Tomó el relevo el ministro de Cultura, Ernest Urtasun, de Catalunya en Común, que recalcó que el motor de cambios dentro del Gobierno es Sumar. Ejemplificó asuntos como el reconocimiento del Estado palestino. Clamó por que el PSOE deje de "autoimponerse vetos" dentro del Consejo de Ministros. Tras el breve choque del viernes antes de la reunión extraordinaria en Moncloa, creyó que el desenlace "nos da la razón" después de "meses mostrando nuestra voluntad de aprobar esto". Exigió que el Gobierno hable "de forma clara" a electorado progresista y que torne hacia esa "orientación" en lo que resta de legislatura, que estará marcada por este conflicto en Oriente Medio. Pidióterminar "la relación con los combustibles fósiles en zonas de notable inestabilidad". Incluso previó que serán necesarios nuevos paquetes. "Hay que estar muy atentos porque este paquete de 5.000 millones de euros aprobado puede que no sea el último. La guerra ya les está costando dinero a los españoles", coincidió todo el espacio.

Urtasun reiteró que disponen de un mes "para salvar esto". "El debate ya no es aprobarlo, porque lo está. Es si habrá fuerzas que lo echen por tierra". Lanzó dos mensajes a Junts y a PP y Vox en la línea de Díaz. A los primeros, les dijo que "no sirven a los intereses de los catalanes" si no permiten que se tope a un 2% las subidas. A los segundos, aunque centrándose sobre todo en los de Santiago Abascal, les reprochó que "se llenen la boca con los intereses de la mayoría" pero "trabajan a favor de los rentistas y de una minoría". Afeó el viaje de Abascal a Budapest para varios actos con sus socios europeos este fin de semana y este lunes. "Va a casa de su banquero Orban".

Sánchez dedicó tan solo un minuto al decreto de vivienda el viernes. Nosotros vamos a dedicarle todo el mes para convalidarlo

Antonio Maíllo, líder de IU

Al ministro le siguió el coordinador federal de Izquierda Unida (IU), Antonio Maíllo. Fue más breve, pero más directo. Apreció que el presidente del Gobierno, Pedro Sánchez, solo dedicó "un minuto" a referirse a ese segundo decreto impuesto el viernes. "Nosotros vamos a dedicarle un mes. Es una causa justa. El Gobierno ya ha hecho el trabajo, ahora le toca a los grupos hacer el suyo. Tenemos el reto de la movilización para ampliar las alianzas sociales". "Vamos a hacerle sudar la gota gorda y a poner en un brete" a PP, Vox y Junts. Desde IU quieren que este decreto ley sea una reforma estructural, de hecho, para que sea más difícil tirarla en un futuro.

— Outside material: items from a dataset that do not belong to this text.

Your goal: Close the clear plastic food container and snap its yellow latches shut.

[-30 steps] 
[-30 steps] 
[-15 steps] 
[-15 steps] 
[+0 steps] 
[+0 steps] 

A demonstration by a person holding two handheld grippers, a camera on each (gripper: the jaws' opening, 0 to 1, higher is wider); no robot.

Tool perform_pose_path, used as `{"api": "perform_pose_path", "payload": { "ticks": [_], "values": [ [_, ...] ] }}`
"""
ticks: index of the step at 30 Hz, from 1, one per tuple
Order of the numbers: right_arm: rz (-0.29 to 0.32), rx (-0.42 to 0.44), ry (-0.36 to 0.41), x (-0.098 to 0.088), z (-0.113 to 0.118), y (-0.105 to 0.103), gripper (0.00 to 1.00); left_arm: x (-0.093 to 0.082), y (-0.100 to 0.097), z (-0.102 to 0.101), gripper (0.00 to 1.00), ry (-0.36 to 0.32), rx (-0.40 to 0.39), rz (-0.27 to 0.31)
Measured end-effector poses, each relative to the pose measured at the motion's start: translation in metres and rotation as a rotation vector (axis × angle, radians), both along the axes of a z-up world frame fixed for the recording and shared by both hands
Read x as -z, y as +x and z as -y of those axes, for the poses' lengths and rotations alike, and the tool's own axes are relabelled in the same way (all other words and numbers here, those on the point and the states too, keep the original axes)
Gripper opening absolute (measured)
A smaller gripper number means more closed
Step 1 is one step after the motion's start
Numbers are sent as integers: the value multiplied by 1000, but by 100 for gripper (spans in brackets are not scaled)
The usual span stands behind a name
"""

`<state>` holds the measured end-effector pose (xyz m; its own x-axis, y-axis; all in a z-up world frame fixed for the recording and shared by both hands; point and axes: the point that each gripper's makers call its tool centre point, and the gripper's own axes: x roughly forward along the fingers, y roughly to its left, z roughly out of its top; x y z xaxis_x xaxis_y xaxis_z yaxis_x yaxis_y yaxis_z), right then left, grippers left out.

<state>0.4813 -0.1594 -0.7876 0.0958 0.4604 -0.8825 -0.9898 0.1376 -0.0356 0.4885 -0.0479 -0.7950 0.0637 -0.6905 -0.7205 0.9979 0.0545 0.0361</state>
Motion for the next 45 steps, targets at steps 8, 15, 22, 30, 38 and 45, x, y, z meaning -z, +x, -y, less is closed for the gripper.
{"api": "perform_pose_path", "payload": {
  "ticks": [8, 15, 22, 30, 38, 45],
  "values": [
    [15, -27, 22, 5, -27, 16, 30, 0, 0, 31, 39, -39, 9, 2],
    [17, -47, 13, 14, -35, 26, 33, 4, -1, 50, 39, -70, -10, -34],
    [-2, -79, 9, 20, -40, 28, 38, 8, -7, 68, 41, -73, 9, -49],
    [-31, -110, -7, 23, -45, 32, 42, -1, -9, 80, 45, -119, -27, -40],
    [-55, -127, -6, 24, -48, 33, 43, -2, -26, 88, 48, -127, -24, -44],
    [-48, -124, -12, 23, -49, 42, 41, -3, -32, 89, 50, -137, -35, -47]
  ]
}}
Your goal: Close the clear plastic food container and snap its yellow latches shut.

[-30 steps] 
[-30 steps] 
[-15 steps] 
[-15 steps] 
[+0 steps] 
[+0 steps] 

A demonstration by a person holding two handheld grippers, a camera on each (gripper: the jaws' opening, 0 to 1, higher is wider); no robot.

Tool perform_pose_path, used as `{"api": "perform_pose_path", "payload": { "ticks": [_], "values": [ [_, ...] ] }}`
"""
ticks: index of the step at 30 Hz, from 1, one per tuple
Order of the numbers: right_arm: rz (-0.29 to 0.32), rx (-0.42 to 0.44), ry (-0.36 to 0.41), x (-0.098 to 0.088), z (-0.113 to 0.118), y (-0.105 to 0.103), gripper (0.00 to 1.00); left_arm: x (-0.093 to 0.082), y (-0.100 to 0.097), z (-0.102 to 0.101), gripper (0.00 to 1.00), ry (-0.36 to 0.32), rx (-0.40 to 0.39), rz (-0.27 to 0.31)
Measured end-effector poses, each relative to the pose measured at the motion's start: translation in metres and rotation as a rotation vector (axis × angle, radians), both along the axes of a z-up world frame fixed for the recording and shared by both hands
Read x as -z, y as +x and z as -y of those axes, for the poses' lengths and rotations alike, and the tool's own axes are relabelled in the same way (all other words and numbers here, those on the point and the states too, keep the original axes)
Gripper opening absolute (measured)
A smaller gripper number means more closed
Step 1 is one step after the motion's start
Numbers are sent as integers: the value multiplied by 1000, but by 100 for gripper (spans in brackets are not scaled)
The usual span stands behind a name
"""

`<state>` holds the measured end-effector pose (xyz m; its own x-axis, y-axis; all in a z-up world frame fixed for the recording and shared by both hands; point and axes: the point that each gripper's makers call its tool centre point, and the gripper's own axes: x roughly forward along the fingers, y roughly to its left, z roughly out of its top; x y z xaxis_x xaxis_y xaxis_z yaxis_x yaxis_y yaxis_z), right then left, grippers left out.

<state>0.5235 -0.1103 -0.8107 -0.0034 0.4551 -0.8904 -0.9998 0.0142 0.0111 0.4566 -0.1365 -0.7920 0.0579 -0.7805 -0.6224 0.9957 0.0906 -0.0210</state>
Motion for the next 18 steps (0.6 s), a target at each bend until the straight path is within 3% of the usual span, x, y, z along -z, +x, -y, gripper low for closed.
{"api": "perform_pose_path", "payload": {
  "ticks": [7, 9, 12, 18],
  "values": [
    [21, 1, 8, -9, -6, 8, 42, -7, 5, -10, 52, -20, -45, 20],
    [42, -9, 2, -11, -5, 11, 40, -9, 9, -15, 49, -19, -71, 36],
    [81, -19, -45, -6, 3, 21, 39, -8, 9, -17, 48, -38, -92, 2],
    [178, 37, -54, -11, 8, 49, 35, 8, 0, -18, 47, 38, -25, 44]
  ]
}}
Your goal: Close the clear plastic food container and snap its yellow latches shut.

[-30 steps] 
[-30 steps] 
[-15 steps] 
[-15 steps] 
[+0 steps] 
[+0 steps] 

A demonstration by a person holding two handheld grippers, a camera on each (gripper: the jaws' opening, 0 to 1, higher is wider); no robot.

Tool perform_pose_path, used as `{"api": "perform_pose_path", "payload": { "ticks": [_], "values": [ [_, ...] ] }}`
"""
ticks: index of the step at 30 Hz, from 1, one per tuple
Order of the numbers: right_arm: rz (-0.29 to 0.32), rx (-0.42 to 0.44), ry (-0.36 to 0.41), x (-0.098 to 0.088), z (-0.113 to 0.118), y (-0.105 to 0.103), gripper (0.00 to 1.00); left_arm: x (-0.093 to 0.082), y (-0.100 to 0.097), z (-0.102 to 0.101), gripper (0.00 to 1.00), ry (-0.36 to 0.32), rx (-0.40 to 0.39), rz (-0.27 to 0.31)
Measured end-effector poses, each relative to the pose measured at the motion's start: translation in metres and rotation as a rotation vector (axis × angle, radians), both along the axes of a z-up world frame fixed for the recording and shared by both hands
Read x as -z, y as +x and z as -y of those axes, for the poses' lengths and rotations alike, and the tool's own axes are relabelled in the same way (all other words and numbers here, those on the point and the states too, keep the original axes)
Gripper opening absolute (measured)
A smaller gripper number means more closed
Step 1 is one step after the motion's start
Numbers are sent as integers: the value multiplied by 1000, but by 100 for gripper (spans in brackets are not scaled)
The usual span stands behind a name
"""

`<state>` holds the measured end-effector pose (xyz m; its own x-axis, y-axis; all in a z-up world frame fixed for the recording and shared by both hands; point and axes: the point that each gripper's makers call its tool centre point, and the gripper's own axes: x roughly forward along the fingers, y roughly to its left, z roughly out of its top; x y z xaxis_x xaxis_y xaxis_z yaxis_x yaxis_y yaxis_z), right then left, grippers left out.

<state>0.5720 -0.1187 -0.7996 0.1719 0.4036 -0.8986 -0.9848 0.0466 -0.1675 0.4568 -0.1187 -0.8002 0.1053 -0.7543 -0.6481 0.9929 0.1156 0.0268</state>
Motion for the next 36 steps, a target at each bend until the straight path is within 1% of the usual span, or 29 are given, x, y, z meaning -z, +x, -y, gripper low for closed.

Maíllo, que será candidato de Por Andalucía en las próximas elecciones autonómicas, se refirió entre otros al PP andaluz y a Juanma Moreno. Apuntó que hay alrededor de 85.000 contratos en la región que podrían beneficiarse de esto, y consideró que "algunos votantes del PP o de Vox" pueden querer que esto salga adelante y de lo contrario "puede que en un mes dejen de votarles". "Queremos mandar un mensaje de seguridad y de certidumbre" con esto, finalizó el dirigente.

Antes de prolongarse la reunión en cerrado, concluyeron esa ronda de intervenciones en abierto la ministra de Sanidad y los representantes parlamentarios de Compromís -representante de Iniciativa del Pueblo Valenciano- y de Més per Mallorca.

Mónica García garantizó que aunque la vivienda será una prioridad no se olvidarán del resto de derechos sociales. Vinculó salud mental con acceso a la vivienda, pese a todo. Asimismo, dio por descontado la prolongación de un espacio de izquierdas fuerte para los próximos años pese a la situación electoral demostrada en Aragón y Castilla y León este último mes y medio. El valenciano Alberto Ibáñez cargó contra las derechas y incidió en la necesidad de una transición verde, de finalizar la relación con la energía fósil o de aumentar el impacto de la Ley de Movilidad.

A la reunión acudieron los diputados, líderes orgánicos como Lara Hernández de Movimiento Sumar, la portavoz parlamentaria Verónica Martínez Barbero y los principales rostros de cada uno de los siete grupos que integran la alianza, incluido Vicenç Vidal o Jorge Pueyo, de Chunta Aragonesista, ya exdiputado tras su salto al Parlamento de Aragón.